The word "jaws" may appear in some lines of the data; copy every such line.
_ _ _ _
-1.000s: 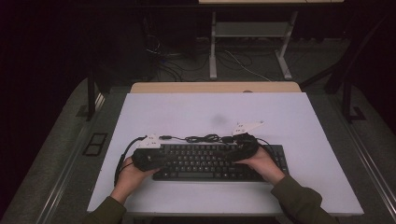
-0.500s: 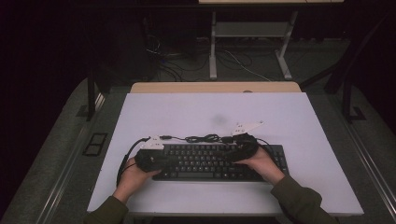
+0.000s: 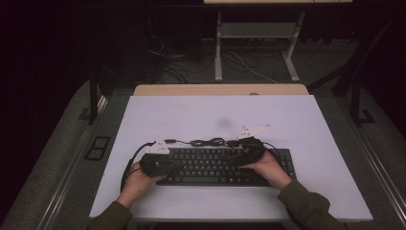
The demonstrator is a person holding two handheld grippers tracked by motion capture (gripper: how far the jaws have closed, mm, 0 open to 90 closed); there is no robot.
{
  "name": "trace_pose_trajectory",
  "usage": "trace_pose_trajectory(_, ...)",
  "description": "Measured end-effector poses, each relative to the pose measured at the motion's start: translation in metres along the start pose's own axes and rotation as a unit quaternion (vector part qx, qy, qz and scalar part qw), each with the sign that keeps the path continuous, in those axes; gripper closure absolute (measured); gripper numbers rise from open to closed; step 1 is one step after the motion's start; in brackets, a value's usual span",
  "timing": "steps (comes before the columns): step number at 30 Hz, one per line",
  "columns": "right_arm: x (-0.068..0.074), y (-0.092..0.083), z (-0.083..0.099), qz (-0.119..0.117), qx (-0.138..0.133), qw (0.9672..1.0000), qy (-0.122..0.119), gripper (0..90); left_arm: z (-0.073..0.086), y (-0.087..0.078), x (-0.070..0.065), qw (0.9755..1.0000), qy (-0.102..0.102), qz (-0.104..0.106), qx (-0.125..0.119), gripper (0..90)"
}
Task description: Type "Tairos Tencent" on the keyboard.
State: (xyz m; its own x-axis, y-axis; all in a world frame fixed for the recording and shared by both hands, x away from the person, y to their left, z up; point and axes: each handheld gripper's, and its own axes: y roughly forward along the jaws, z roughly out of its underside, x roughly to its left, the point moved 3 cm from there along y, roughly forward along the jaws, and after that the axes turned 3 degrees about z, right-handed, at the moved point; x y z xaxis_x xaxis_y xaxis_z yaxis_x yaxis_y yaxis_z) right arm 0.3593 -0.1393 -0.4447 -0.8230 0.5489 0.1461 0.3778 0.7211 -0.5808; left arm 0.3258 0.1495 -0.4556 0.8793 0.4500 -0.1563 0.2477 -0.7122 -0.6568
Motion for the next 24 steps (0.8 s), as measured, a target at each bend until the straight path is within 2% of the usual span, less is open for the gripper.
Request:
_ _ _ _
◆ Task answer ◆
The demonstrator is a person holding two handheld grippers tracked by motion capture (gripper: how far the jaws have closed, mm, 0 open to 90 closed); there is no robot.
State: (xyz m; its own x-axis, y-axis; all in a world frame fixed for the recording and shared by both hands, x away from the person, y to their left, z up; point and axes: each handheld gripper's, and its own axes: y roughly forward along the jaws, z roughly out of its underside, x roughly to its left, the point moved 3 cm from there along y, roughly forward along the jaws, and after that the axes turned 3 degrees about z, right-handed, at the moved point; x y z xaxis_x xaxis_y xaxis_z yaxis_x yaxis_y yaxis_z) right arm 0.3593 -0.1393 -0.4447 -0.8230 0.5489 0.1461 0.3778 0.7211 -0.5808; left arm 0.3258 0.1495 -0.4556 0.8793 0.4500 -0.1563 0.2477 -0.7122 -0.6568

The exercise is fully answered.